As of this writing, October 11, 1976, the papers today reported his seven-page analysis questioning among others the proposed granting of dual legislative powers to both the President and the Batasang Pambansa and remarking that "This dual legislative authority can give rise to confusion and serious constitutional questions". 53

Aside from the inadequacy of the limited time given for the people's consideration of the proposed amendments, there can be no proper submission because the proposed amendments are not in proper form and violate the cardinal rule of amendments of written constitutions that the specific provisions of the Constitution being repealed or amended as well as how the specific provisions as amended would read, should be clearly stated in careful and measured terms. There can be no proper submission because the vagueness and ambiguity of the proposals do not sufficiently inform the people of the amendments for conscientious deliberation and intelligent consent or rejection.

4. While the press and the Solicitor General at the hearing have stated that the principal thrust of the proposals is to substitute the interim National Assembly with an interim Batasang Pambansa, a serious study thereof in detail would lead to the conclusion that the whole context of the 1973 Constitution proper would be affected and grave amendments and modifications thereof would apparently be made, among others, as follows:

Under Amendment No. 1, the qualification age of members of the interim Batasang Pambansa is reduced to 18 years;

Under Amendment No. 2, the treaty-concurring power of the Legislature is withheld from the interim Batasang Pambansa;

Under Amendment No. 3, notwithstanding the convening of the interim Batasang Pambansa within 30 days from the election and selection of the members (for which there is no fixed date) the incumbent President apparently becomes a regular President and Prime Minister (not ad interim);

Under Amendment No. 4, the disqualifications imposed on members of the Cabinet in the Constitution such as the prohibition against the holding of more than one office in the government including government-owned or controlled corporations would appear to be eliminated, if not prescribed by the President;

Under Amendment No. 5, the President shall continue to exercise legislative powers until martial law is lifted;

Under Amendment No. 6, there is a duality of legislative authority given the President and the interim Batasang Pambansa as well as the regular National Assembly, as pointed out by Senator Tolentino, with the President continuing to exercise legislative powers in case of "grave emergency or a threat or imminence thereof" (without definition of terms) or when said Assemblies "fail or are unable to act adequately on any matter for any reason that in his judgment requires immediate action", thus radically affecting provisions of the Constitution governing the said departments;

Under Amendment No. 7, the barangays and Sanggunians would apparently be constitutionalized, although their functions, powers and composition may be altered by law. Referendums (which are not authorized in the present 1973 Constitution) would also be constitutionalized, giving rise to the possibility fraught with grave consequences, as acknowledged at the hearing, that amendments to the Constitution may thereafter be effected by referendum, rather than by the rigid and strict amending process provided presently in Article XVI of the Constitution;

Under Amendment No. 8, there is a general statement in general that the unspecified provisions of the Constitution "not inconsistent with any of these amendments" shall continue in full force and effect; and

Under Amendment No. 9, the incumbent President is authorized to proclaim the ratification of the amendments by the majority of votes cast.
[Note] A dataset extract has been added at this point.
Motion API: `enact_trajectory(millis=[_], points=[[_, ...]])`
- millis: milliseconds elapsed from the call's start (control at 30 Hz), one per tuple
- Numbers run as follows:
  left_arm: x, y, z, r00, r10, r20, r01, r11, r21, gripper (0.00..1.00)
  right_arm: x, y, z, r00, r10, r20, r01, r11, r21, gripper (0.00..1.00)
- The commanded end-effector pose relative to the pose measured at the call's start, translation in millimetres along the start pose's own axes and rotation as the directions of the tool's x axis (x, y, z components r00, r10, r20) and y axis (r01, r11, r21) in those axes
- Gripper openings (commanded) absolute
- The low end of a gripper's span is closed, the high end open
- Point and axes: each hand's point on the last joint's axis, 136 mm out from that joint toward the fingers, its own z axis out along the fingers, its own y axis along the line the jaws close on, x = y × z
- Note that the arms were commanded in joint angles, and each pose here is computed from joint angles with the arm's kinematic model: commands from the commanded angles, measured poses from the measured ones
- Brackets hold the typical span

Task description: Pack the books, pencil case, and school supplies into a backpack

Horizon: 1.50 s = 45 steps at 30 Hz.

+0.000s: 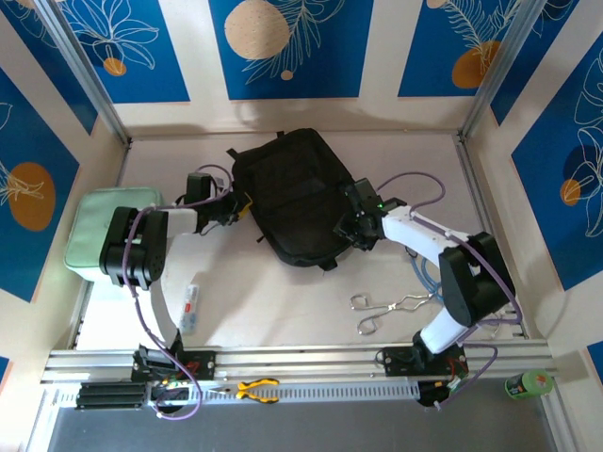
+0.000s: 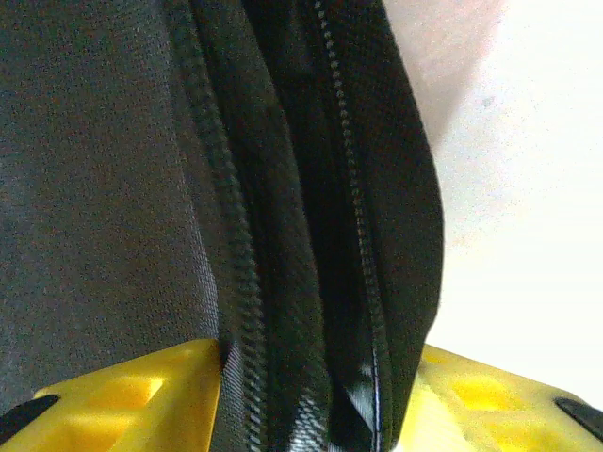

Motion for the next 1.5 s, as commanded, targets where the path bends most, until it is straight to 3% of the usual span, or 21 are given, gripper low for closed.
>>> enact_trajectory(millis=[0,400,500,700,867,1267,1467], points=[[-9,-11,-5,0.999,0.033,0.005,-0.034,0.998,0.048,0.25,-12,11,3,1.0,-0.02,0.009,0.02,1.0,-0.019,0.49],[-9,-11,-2,0.996,0.07,-0.055,-0.067,0.996,0.055,0.34,-14,14,12,1.0,-0.009,-0.006,0.009,1.0,-0.003,0.48],[-10,-20,3,0.995,0.073,-0.071,-0.066,0.993,0.1,0.31,-14,14,15,1.0,-0.01,-0.011,0.01,1.0,-0.001,0.47],[-13,-16,7,0.994,0.078,-0.078,-0.072,0.995,0.074,0.25,-16,16,23,1.0,-0.022,-0.014,0.022,1.0,0.0,0.47],[-16,-29,-2,0.994,0.101,-0.052,-0.095,0.991,0.095,0.0,-28,18,30,0.999,-0.039,0.001,0.039,0.999,-0.01,0.46],[9,-66,-51,0.995,0.095,-0.018,-0.09,0.978,0.188,0.0,-88,61,38,0.979,-0.179,0.096,0.182,0.983,-0.019,0.47],[16,-64,-58,0.998,0.069,0.004,-0.069,0.988,0.136,0.0,-86,65,-20,0.952,-0.237,0.192,0.226,0.971,0.08,0.62]])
It has likewise been stressed by the officials concerned that the proposed amendments come in a package and may not be voted upon separately but on an "all or nothing" basis.
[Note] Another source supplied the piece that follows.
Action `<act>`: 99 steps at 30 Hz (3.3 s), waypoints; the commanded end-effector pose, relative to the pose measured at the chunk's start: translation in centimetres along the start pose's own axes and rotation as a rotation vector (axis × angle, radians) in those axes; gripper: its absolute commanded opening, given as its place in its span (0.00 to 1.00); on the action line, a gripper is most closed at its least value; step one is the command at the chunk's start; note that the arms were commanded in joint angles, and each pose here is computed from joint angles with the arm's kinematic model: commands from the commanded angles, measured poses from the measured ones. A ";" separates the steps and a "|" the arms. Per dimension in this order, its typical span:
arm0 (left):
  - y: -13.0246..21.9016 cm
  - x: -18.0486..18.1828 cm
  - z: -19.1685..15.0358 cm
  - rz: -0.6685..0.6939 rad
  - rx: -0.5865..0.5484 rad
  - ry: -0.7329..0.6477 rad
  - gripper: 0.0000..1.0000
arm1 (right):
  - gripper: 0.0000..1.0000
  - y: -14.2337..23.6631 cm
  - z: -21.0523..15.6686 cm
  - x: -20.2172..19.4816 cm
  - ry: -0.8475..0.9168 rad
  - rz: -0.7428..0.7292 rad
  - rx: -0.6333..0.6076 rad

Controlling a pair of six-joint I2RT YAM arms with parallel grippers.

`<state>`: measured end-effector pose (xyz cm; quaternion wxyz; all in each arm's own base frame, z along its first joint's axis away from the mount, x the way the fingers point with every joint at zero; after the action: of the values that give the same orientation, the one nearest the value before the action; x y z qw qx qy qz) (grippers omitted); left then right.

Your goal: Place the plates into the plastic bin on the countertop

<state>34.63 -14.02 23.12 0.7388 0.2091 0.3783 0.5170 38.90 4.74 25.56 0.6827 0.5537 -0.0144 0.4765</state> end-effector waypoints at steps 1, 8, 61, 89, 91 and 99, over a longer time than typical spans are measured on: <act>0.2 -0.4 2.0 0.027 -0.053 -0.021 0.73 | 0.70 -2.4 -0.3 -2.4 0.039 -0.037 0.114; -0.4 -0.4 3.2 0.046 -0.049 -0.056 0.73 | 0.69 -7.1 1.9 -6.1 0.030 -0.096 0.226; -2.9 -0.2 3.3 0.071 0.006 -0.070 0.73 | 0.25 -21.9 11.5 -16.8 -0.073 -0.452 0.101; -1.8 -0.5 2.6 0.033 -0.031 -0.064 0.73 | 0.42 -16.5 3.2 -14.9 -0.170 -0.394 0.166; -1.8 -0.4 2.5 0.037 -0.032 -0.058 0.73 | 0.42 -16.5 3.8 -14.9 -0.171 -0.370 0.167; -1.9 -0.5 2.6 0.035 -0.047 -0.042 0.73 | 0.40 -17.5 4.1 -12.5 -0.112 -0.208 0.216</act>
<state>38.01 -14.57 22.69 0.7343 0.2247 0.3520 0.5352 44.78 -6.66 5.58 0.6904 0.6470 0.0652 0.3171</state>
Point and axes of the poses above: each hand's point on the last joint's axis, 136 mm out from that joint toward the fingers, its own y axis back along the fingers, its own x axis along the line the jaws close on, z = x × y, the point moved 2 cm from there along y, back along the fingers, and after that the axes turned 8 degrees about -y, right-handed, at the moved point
5. Whether the people can normally express their will in a genuine manner and with due circumspection on the proposed amendments amidst the constraints of martial law is yet another question. That a period of free debate and discussion has to be declared of itself shows the limitations on free debate and discussion. The facilities for free debate and discussion over the mass media, print and otherwise are wanting. The President himself is reported to have observed the timidity of the media under martial law and to have directed the press to air the views of the opposition. 54

Indeed, the voice of the studentry as reflected in the editorial of the Philippine Collegian issue of September 23, 1976 comes as a welcome and refreshing model of conscientious deliberation, as our

youth analyzes the issues "which will affect generations yet to come" and urge the people to "mull over the pros and cons very carefully", as follows:

"THE REFERENDUM ISSUES

"On October 16, the people may be asked to decide on two important national issues the creation of a new legislative body and the lifting of martial law.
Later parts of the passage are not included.